Zhang and Yu, TREC 2007
From ScribbleWiki: Analysis of Social Media
UIC at TREC 2007 Blog Track
The UIC was one of the top performing teams in the 2007 Trec Blog Track opinion detection task. Their method is described below.
Opinion Detection Task
For the opinion detection task, they applied a three-step approach: (1) Topical Information Retrieval, (2) Opinion Identification, and (3) Document re-ranking.
The UIC topical retrieval module first attempts to identify entities mentioned in the query. This is done through a combination of techniques, including dictionary lookups of phrase candidates in WordNet or Wikipedia and extracting noun phrases by parsing the query with the Collins parser.
After these entities are extracted from the query, the original query is expanded in several ways. The first of these is by attempting to find a Wikipedia page dedicated to each entity and extracting synonyms from that page. The second is standard Pseudo- or Blind-relevance feedback where the original query is run on the Blog corpus and discriminative terms are extracted from the top docuemtns returned. The third expansion method is pseudo-relevance feedback using documents returned from Google instead of the blog corpus. The terms gathered from the various expansion methods are combined with the original query for the the document retrieval step.

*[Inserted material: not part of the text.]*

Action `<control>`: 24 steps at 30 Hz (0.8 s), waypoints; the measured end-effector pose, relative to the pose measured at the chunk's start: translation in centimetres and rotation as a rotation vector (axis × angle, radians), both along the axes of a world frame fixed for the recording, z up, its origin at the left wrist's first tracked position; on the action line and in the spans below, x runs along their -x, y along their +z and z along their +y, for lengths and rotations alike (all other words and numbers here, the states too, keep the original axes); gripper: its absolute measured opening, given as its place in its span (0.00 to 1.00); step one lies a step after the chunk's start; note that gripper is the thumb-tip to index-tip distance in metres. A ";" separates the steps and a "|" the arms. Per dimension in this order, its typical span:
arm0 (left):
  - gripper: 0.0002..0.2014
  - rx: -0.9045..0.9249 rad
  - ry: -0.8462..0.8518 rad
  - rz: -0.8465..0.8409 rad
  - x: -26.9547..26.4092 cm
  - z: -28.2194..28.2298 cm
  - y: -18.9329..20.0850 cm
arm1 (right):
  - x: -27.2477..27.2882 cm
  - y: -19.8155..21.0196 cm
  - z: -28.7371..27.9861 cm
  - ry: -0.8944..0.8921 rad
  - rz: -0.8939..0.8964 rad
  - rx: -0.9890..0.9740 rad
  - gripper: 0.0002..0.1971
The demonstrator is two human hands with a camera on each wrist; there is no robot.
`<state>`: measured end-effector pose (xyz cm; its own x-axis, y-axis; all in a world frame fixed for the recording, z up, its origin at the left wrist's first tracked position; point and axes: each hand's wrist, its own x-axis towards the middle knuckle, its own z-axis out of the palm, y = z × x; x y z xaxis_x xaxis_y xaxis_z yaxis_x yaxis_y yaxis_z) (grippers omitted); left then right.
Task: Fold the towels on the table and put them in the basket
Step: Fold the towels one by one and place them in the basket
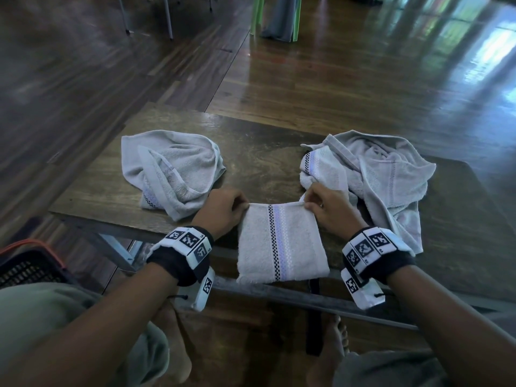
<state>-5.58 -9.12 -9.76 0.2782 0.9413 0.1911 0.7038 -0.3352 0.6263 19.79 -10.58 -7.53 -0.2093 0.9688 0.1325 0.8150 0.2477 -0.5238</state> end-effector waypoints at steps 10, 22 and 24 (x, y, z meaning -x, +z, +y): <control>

UIC also integrated a document filtering step in their retrieval phase to eliminate potential splog web pages or other pages unlikely to be relevant. This was a rule-based filter, removing documents with sentences deemed too long (> 300 words), documents containing pornographic terms, or non-English documents.
UIC's opinion identification module was a sentence-level binary (subjective/objective) SVM classifier with a carefully chosen feature set. If a document has at least one sentence labeled subjective, the document is given that label.
The features used to train the SVM classifier were unigrams and bigrams extracted from the previous year's opinion identification task data and from the web. Online review sites like rateitall.com and epinions.com were crawled to extract opinionated languaged associated with product reviews with a high (very positive) or low (very negative) rating. Wikipedia was used as a source of objective language. From this dataset, the chi-squared statistic was calculated to identify the strength of association between the terms and the opinionated training set. All terms with a confidence p <0.001 were extracted for use in the SVM classifier.
After the opinion identification, the original documents retrieved were re-ranked to favor those that expressed a strong opinon. First, sentences are eliminated if the expanded query terms do no occur within a 5-sentence window around sentences classified as opinionated. Next, documents are re-ranked according to the following formula, essentially averaging the original document relevance score and the confidences assigned by the SVM classifier:
OSim = a IR-Sim(d, Q) + (1-a) \sum_s Opinon-Score(s)
where Q is the query, d is the document, s are the subjective-classified sentences in the document, IR-sim(d, Q) is the document score from the original retrieval, and Opinion-Score(s) is the confidence assigned by the subjective-objective SVM classifier. For their submission, a was set to 0.5.
Polarity Classification Subtask
The UIC system treated the polarity classification task as a standard text classification problem, but using two binary SVM classifiers to identify positive and negative opinions. Their polarity classification system is similar to the opinion detection system, only differing in how the training data is constructed. Instead of selecting all the text from strongly opinionated reviews (high or low), they only select the text from the strongly positive reviews to train their positive opinion classifier and do the opposite to train their negative opinion classifier. For both classifiers, they used the same set of objective data as they used above.
The final classification of documents as positive/negative/mixed opinion is done through simple rules and thresholding of the poarity classification confidence scores assigned by the SVM classifier.